ACTION ITEM
Print, exactly and completely, the data that appears below.

COLLECTED MATERIAL
^^^^^^^^
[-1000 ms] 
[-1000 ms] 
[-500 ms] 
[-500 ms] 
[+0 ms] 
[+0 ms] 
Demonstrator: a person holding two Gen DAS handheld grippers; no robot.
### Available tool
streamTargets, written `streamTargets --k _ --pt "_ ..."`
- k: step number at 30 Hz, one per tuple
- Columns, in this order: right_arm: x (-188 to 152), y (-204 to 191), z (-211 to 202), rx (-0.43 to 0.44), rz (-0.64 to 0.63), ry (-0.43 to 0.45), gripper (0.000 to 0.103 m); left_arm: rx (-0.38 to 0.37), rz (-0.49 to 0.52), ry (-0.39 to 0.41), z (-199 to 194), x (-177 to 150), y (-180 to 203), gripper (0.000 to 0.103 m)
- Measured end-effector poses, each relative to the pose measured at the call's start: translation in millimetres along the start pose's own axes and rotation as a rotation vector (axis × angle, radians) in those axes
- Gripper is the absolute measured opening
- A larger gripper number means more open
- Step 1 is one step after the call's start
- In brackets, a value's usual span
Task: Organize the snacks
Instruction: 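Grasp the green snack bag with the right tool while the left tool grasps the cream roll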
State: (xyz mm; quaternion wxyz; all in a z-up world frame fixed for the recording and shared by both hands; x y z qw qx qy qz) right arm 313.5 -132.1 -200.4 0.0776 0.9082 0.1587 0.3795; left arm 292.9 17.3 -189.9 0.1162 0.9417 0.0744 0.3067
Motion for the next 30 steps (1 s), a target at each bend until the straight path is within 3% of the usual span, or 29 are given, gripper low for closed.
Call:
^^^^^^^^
WRITTEN ANSWER
[-1000 ms] 
[-1000 ms] 
[-500 ms] 
[-500 ms] 
[+0 ms] 
[+0 ms] 
Demonstrator: a person holding two Gen DAS handheld grippers; no robot.
### Available tool
streamTargets, written `streamTargets --k _ --pt "_ ..."`
- k: step number at 30 Hz, one per tuple
- Columns, in this order: right_arm: x (-188 to 152), y (-204 to 191), z (-211 to 202), rx (-0.43 to 0.44), rz (-0.64 to 0.63), ry (-0.43 to 0.45), gripper (0.000 to 0.103 m); left_arm: rx (-0.38 to 0.37), rz (-0.49 to 0.52), ry (-0.39 to 0.41), z (-199 to 194), x (-177 to 150), y (-180 to 203), gripper (0.000 to 0.103 m)
- Measured end-effector poses, each relative to the pose measured at the call's start: translation in millimetres along the start pose's own axes and rotation as a rotation vector (axis × angle, radians) in those axes
- Gripper is the absolute measured opening
- A larger gripper number means more open
- Step 1 is one step after the call's start
- In brackets, a value's usual span
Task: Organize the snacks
Instruction: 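Grasp the green snack bag with the right tool while the left tool grasps the cream roll
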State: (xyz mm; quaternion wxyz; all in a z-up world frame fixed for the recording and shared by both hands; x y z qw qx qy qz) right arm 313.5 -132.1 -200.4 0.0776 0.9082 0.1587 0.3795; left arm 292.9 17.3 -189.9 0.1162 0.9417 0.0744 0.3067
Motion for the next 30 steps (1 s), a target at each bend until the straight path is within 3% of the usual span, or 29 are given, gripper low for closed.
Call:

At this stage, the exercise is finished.